[Dataset entries]
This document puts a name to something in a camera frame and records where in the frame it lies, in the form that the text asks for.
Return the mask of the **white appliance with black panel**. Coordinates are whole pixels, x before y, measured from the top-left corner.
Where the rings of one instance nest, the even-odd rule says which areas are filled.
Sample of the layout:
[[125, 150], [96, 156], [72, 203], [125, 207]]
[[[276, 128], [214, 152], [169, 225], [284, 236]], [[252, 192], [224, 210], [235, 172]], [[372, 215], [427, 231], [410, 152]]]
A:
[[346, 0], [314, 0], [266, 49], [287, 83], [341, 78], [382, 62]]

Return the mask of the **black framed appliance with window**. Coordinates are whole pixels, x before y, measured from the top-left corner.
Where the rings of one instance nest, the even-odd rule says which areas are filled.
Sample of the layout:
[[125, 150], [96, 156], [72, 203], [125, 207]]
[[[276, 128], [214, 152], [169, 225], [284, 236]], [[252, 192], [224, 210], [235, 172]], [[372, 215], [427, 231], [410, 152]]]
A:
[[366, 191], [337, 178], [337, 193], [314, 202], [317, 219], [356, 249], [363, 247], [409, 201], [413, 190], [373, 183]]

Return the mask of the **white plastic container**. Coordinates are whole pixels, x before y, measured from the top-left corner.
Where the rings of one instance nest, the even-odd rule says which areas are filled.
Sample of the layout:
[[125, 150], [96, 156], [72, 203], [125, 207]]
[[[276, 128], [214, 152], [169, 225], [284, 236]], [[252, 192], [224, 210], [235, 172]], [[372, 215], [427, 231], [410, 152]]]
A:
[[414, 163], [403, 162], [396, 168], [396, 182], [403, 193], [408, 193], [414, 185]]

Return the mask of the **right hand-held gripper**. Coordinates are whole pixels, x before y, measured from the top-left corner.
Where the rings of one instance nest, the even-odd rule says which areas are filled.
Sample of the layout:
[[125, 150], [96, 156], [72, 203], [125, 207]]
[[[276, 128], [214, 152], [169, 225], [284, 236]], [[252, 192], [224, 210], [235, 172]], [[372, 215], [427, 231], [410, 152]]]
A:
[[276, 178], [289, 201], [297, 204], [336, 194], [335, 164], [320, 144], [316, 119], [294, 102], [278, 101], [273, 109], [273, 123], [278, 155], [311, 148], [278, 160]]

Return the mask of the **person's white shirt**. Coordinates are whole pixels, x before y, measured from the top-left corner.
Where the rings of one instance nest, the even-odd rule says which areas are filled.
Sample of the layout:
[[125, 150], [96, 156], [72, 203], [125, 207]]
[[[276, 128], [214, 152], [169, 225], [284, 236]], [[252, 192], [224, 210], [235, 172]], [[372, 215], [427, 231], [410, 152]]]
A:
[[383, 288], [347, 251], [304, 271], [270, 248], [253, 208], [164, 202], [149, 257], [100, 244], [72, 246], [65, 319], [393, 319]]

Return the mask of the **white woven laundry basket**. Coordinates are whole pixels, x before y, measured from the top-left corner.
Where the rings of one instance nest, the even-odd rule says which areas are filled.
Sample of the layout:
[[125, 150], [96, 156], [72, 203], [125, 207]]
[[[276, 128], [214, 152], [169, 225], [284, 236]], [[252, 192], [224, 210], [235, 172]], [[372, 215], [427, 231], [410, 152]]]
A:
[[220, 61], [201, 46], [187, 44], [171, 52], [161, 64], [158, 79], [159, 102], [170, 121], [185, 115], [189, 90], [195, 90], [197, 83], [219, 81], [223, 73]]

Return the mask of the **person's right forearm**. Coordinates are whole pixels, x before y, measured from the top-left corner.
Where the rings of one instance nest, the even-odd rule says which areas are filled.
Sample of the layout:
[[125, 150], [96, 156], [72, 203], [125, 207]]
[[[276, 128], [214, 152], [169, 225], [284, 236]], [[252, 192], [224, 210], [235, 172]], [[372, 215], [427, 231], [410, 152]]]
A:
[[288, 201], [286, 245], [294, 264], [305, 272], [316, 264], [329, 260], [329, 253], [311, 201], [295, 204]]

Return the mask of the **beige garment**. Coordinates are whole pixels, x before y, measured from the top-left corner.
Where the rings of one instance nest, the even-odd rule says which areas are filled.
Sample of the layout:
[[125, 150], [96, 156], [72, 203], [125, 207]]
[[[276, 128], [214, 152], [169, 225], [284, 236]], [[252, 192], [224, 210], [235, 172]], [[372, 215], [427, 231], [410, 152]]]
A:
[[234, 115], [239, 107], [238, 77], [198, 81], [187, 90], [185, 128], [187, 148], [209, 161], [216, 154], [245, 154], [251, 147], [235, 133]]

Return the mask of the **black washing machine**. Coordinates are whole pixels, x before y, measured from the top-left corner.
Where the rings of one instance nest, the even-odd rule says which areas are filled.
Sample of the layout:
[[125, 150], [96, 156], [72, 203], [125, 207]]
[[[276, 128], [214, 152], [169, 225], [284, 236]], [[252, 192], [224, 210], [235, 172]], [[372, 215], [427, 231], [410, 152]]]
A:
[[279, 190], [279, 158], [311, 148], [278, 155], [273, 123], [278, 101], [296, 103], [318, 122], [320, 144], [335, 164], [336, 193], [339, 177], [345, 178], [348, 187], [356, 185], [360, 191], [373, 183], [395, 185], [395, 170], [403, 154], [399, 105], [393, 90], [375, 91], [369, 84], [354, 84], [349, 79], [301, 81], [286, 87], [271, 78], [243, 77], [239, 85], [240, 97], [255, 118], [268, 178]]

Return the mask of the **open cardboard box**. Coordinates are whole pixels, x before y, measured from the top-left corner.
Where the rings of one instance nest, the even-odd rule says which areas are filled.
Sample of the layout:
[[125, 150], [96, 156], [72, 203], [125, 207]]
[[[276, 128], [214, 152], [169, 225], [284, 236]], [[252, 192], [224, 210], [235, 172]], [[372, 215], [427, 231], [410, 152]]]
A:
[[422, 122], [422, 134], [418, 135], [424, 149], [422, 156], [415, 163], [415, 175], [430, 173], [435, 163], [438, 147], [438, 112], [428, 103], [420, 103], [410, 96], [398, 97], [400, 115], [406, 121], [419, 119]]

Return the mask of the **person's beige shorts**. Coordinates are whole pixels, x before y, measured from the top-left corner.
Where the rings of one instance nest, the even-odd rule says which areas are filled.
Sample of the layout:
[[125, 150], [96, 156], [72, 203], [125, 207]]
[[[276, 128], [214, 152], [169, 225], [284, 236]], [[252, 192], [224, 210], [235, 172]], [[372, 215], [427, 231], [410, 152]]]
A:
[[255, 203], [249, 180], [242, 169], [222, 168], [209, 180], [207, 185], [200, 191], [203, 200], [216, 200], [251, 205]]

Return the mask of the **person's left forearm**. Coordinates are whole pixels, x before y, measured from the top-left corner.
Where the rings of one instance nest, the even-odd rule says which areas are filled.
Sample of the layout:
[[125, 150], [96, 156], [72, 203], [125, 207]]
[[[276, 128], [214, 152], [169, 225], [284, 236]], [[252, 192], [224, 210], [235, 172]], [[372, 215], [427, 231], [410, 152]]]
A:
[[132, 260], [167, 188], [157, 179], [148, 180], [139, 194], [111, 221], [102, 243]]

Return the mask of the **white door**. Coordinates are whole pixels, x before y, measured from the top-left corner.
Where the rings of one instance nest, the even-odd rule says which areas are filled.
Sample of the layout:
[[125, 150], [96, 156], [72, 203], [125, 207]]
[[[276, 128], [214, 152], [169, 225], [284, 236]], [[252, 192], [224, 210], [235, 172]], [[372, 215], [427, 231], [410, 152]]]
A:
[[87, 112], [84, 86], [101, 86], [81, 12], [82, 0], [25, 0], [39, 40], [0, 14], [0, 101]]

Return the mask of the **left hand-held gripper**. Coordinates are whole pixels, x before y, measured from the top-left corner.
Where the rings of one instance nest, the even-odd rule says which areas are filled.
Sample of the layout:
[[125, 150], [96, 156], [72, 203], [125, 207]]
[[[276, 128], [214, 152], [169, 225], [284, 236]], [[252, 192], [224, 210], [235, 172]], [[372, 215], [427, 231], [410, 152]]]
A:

--- What you are asked to do ---
Working through the data above, find every line holding "gripper" and copy it.

--- Response to the exercise ---
Return the mask of the **right hand-held gripper**. Coordinates are whole pixels, x before y, measured from the top-left corner.
Return the mask of the **left hand-held gripper**. Coordinates are whole pixels, x before y, measured from the top-left corner.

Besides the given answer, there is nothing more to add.